::: Available data

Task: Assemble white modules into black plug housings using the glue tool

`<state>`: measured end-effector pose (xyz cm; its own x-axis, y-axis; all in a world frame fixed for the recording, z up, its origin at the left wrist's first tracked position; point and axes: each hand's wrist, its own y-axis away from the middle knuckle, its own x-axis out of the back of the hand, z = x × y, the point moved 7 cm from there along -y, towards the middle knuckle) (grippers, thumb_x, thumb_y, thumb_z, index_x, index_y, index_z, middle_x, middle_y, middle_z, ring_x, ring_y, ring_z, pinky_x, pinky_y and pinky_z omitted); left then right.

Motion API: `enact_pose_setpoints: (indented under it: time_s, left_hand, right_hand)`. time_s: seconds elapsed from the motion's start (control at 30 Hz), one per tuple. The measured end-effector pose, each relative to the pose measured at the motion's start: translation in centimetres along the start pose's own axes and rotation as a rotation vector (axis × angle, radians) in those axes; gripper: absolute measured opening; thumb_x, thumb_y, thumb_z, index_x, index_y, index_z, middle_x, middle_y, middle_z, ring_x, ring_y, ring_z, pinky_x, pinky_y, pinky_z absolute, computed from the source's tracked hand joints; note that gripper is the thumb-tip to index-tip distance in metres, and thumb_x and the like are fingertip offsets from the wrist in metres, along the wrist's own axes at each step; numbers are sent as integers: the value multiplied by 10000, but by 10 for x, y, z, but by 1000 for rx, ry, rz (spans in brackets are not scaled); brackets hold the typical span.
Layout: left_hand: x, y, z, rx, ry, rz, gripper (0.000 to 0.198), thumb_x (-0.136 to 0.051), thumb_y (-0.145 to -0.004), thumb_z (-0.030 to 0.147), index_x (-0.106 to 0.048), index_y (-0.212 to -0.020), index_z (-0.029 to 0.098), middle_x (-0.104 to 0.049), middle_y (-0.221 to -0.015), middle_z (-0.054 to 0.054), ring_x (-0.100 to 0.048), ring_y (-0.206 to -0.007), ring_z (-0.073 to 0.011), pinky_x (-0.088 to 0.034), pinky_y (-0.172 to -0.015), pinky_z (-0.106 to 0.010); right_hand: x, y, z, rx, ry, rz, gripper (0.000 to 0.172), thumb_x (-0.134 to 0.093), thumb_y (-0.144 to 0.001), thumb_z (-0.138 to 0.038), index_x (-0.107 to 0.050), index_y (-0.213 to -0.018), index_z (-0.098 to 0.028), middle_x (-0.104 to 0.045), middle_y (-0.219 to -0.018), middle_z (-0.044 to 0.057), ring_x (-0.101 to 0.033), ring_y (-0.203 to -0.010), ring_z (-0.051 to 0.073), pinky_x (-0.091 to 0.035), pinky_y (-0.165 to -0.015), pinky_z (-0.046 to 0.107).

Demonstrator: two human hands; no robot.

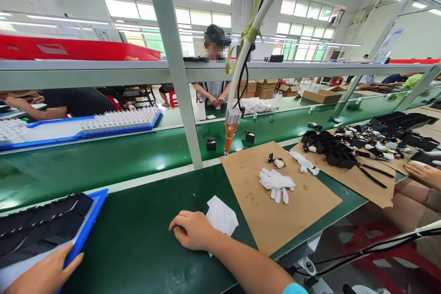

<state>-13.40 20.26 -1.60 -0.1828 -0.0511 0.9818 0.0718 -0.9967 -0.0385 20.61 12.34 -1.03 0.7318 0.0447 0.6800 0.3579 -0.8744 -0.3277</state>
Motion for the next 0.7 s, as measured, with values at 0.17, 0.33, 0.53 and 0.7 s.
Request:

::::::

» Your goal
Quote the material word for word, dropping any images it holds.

» Response to this exercise
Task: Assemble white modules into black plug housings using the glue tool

`<state>`: measured end-effector pose (xyz cm; its own x-axis, y-axis; all in a world frame fixed for the recording, z up, its origin at the left wrist's first tracked position; point and axes: each hand's wrist, its own y-axis away from the middle knuckle, its own x-axis out of the back of the hand, z = x × y, the point moved 7 cm from there along -y, towards the middle knuckle) (grippers, thumb_x, thumb_y, thumb_z, index_x, index_y, index_z, middle_x, middle_y, middle_z, ring_x, ring_y, ring_z, pinky_x, pinky_y and pinky_z omitted); left then right.

Motion API: `enact_pose_setpoints: (indented under it: time_s, left_hand, right_hand)`. time_s: seconds elapsed from the motion's start (control at 30 Hz), one per tuple. The measured end-effector pose, each relative to the pose measured at the motion's start: translation in centimetres along the start pose's own axes and rotation as a rotation vector (axis × angle, radians) in those axes; gripper: absolute measured opening; thumb_x, thumb_y, thumb_z, index_x, index_y, index_z, middle_x, middle_y, middle_z, ring_x, ring_y, ring_z, pinky_x, pinky_y, pinky_z absolute, computed from the source's tracked hand joints; note that gripper is the thumb-tip to index-tip distance in metres, and thumb_x and the like are fingertip offsets from the wrist in metres, along the wrist's own axes at each step; numbers are sent as integers: the value multiplied by 10000, but by 10 for x, y, z, but by 1000 for rx, ry, rz (spans in brackets are not scaled); brackets hold the typical span.
Layout: left_hand: x, y, z, rx, ry, rz, gripper (0.000 to 0.198), thumb_x (-0.136 to 0.051), thumb_y (-0.145 to -0.004), thumb_z (-0.030 to 0.147), index_x (-0.106 to 0.048), index_y (-0.212 to -0.020), index_z (-0.029 to 0.098), middle_x (-0.104 to 0.049), middle_y (-0.221 to -0.015), middle_z (-0.054 to 0.054), ring_x (-0.100 to 0.048), ring_y (-0.206 to -0.007), ring_z (-0.073 to 0.011), pinky_x (-0.088 to 0.034), pinky_y (-0.172 to -0.015), pinky_z (-0.106 to 0.010); right_hand: x, y, z, rx, ry, rz, gripper (0.000 to 0.172), thumb_x (-0.134 to 0.093), thumb_y (-0.144 to 0.001), thumb_z (-0.138 to 0.038), index_x (-0.107 to 0.050), index_y (-0.213 to -0.018), index_z (-0.098 to 0.028), middle_x (-0.104 to 0.045), middle_y (-0.219 to -0.018), middle_z (-0.044 to 0.057), ring_x (-0.101 to 0.033), ring_y (-0.203 to -0.010), ring_z (-0.051 to 0.073), pinky_x (-0.091 to 0.035), pinky_y (-0.165 to -0.015), pinky_z (-0.046 to 0.107).

Demonstrator: two human hands; no robot.


<state>-13.40 20.26 -1.60 -0.1828 -0.0511 0.9818 0.0718 -0.9967 -0.0385 20.61 12.34 -1.03 0.7318 0.0447 0.6800 0.3579 -0.8744 -0.3277</state>
Motion for the next 0.7 s, as measured, with values at 0.17, 0.33, 0.53 and 0.7 s.
Request:

The exercise contains no remaining tasks.